### Source material

· · · · · · ·

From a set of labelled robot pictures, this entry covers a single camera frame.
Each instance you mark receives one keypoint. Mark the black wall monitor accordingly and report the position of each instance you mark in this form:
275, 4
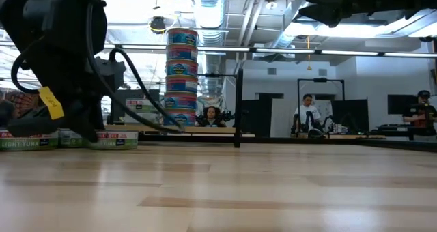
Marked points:
396, 104

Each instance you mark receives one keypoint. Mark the black background robot arm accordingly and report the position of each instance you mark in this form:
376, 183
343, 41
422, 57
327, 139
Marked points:
228, 115

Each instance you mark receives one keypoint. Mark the grey wall vent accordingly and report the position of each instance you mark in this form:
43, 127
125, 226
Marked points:
322, 72
271, 71

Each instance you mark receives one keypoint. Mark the black background desk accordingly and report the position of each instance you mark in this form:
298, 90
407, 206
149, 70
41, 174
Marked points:
389, 128

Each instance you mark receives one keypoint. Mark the black background robot arms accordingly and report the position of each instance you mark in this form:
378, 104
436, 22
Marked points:
294, 124

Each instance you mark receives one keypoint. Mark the long strip light bar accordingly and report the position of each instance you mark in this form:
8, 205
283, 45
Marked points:
392, 54

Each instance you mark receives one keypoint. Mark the black partition panel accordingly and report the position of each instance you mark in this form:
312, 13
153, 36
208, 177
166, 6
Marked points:
256, 119
351, 112

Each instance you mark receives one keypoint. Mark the black background stand frame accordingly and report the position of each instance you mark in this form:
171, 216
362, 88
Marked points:
321, 79

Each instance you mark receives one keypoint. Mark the yellow pendant lamp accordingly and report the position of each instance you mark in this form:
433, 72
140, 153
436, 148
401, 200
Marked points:
309, 67

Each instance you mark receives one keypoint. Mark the person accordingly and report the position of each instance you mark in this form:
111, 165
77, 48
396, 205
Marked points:
211, 115
423, 116
307, 111

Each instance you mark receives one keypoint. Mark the black ceiling dome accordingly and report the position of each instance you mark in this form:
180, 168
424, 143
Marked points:
157, 24

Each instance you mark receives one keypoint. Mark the black metal shelf frame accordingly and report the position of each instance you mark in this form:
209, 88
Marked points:
239, 123

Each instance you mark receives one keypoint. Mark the wooden shelf board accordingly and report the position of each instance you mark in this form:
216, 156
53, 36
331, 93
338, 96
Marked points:
211, 129

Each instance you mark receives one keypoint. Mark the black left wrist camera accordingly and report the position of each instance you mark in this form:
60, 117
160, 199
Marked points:
111, 73

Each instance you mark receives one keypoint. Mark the patterned red tapestry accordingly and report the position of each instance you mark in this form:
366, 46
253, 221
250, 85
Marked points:
25, 99

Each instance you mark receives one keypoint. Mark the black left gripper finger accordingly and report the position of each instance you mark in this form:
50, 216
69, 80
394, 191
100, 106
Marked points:
34, 126
88, 123

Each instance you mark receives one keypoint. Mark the silver ribbed ceiling duct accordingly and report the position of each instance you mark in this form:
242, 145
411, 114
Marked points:
210, 20

· · · · · · ·

### Work to complete
Take every line above that includes the string "camera" and return it.

### Problem solution
From a set of labelled robot pictures, this entry covers a single camera frame.
Each instance you mark receives one keypoint. Mark the black left wrist camera accordingly and report the position of each instance you mark in this form:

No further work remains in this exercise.